Im trostlosen Nurejew-Saal, nur wenige Schritte von der Wiener Staatsoper, stellt sich einer der Verantwortlichen kritischen Fragen. Ganz in Schwarz gekleidet, nimmt der Holdingschef der österreichischen Bundestheater, Georg Springer, auf einem harten, ebenfalls schwarzen Holzstuhl Platz. Die Szenerie erinnert an eine Beerdigung. Und tatsächlich trägt Springer etwas zu Grabe: seine Unversehrtheit. Und er macht etwas sehr Unösterreichisches. Er bekennt sich wenigstens zu seiner Mitschuld. „Ja, ich bin mitverantwortlich. Das ist überhaupt keine Frage“, sagte der Aufsichtsratschef des Wiener Burgtheaters. Stille.

Doch Konsequenzen zieht der promovierte Jurist nicht. In anderen Ländern wäre der Rücktritt nach dieser Aussage folgerichtig gewesen. Doch in Österreich ticken die Uhren anders.

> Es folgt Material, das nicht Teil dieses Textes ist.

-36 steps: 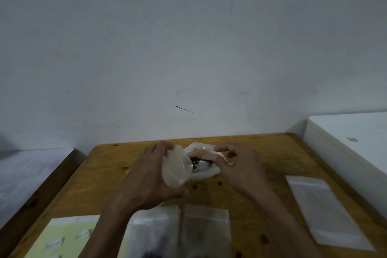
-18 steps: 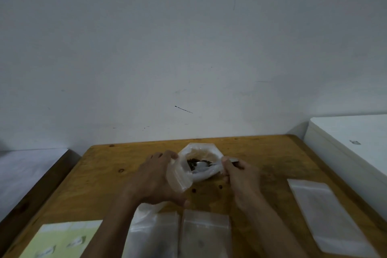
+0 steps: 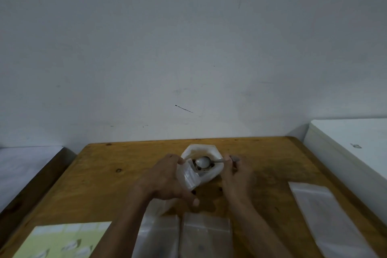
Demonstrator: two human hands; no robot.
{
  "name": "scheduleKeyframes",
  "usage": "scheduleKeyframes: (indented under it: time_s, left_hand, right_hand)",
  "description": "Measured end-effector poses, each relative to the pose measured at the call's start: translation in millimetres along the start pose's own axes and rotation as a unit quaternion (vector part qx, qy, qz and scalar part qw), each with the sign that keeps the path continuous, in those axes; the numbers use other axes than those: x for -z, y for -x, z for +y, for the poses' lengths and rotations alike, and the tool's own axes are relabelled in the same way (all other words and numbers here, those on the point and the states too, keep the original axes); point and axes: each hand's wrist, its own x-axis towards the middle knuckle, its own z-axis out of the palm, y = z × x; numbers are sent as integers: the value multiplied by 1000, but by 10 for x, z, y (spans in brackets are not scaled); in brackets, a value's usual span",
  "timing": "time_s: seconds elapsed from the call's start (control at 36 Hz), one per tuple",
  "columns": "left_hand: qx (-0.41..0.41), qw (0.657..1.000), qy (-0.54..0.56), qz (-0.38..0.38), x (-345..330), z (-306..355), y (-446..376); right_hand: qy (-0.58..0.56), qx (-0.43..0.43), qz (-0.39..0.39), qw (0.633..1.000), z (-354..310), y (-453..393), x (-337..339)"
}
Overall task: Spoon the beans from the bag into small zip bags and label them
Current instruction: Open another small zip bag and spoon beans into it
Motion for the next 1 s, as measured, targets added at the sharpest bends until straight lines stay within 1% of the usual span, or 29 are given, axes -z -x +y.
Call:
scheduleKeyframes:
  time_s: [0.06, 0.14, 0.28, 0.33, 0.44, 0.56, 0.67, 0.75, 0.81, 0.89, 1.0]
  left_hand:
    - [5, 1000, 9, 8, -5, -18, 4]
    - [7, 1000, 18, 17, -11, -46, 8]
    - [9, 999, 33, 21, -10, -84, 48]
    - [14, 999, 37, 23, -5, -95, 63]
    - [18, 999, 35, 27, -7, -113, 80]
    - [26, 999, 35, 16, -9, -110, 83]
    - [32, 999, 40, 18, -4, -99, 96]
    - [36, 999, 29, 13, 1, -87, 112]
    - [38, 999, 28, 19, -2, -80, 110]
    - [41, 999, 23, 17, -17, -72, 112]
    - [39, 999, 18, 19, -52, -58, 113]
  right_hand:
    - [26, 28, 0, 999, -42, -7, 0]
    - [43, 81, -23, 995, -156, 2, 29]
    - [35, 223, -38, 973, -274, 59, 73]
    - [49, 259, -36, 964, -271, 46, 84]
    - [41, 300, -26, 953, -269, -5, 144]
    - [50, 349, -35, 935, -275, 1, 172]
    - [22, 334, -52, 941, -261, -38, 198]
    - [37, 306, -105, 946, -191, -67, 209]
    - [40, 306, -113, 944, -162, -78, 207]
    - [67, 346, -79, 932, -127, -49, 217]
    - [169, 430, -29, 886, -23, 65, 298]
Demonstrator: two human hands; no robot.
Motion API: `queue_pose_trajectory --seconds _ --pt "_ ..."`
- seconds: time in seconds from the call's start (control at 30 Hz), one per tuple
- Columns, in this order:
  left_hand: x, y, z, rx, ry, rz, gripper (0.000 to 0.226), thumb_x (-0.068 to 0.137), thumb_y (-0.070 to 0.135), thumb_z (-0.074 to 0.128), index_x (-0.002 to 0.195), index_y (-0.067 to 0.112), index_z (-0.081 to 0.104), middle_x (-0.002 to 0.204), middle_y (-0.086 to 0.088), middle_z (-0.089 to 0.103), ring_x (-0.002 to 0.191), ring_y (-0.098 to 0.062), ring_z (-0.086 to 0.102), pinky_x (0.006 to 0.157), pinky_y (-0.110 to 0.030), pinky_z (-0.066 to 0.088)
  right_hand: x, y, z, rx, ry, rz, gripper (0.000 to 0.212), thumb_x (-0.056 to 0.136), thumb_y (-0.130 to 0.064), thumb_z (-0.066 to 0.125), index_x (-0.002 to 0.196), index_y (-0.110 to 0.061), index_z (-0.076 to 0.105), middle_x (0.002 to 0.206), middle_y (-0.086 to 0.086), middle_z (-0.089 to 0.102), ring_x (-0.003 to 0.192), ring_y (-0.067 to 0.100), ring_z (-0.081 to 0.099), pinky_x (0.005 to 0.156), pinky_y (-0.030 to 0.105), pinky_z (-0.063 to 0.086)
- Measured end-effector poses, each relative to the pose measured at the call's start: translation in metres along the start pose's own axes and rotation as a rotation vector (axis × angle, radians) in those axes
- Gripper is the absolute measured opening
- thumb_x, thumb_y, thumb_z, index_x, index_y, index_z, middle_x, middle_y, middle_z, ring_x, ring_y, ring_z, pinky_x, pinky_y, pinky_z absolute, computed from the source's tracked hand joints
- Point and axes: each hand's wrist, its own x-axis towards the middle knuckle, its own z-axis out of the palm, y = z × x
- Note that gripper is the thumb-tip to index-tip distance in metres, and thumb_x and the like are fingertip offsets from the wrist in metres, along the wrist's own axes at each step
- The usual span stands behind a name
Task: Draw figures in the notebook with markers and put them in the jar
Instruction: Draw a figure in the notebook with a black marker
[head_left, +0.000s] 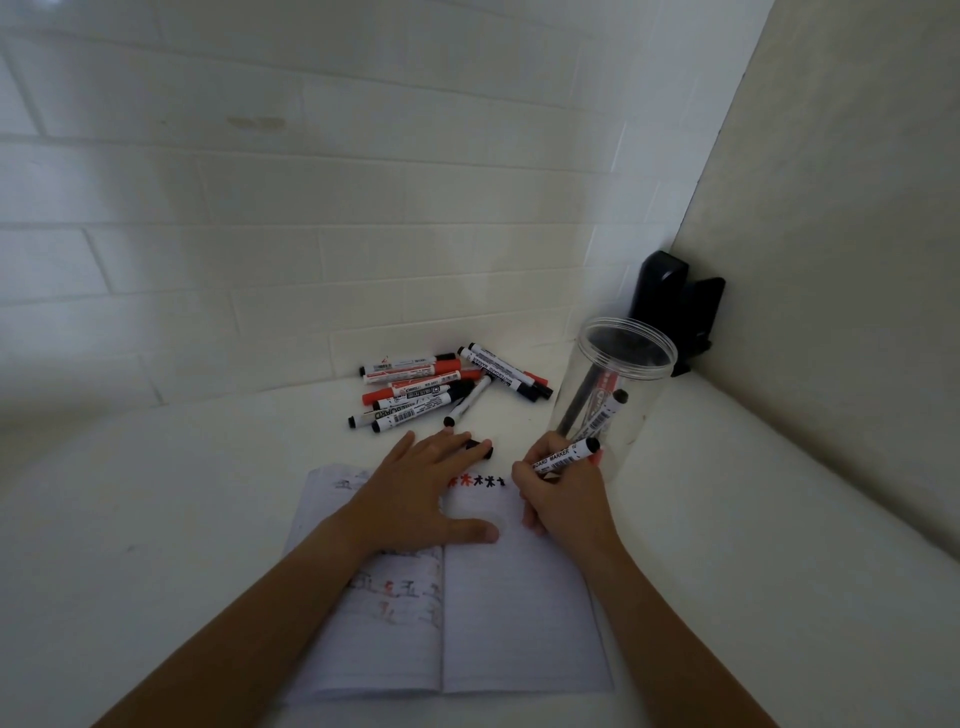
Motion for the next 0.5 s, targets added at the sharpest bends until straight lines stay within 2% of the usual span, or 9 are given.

Der 63-jährige Holdingchef wird bis zum Ende seines Vertrags, nämlich bis 31. Dezember 2014, im Amt bleiben. So viel ist sicher. Mit seiner Haltung ist er nicht allein. Auch Burgtheaterchef Matthias Hartmann, der den öffentlichen Auftritts Springers persönlich mitverfolgte, beruft sich darauf, dass er sich vor allem um die Künste, nicht um die Bilanzen kümmert. Auch Hartmann, ein deutscher und früher Intendant in Bochum, will selbstverständlich bleiben.

Der Mangel an Verantwortung und die fehlende Rücktrittskultur verschärfen die Probleme der Alpenrepublik an allen Fronten. „Wenn eine Person in höchster Verantwortung ein System außer Kraft setzt, haben Sie keine Möglichkeiten draufzukommen, bis zu dem Zeitpunkt, in dem alles explodiert“, sagte der Theatermann Springer. Doch ist das wirklich wahr? Meistens ist es eine ganze Clique, die ein System außer Kraft setzt.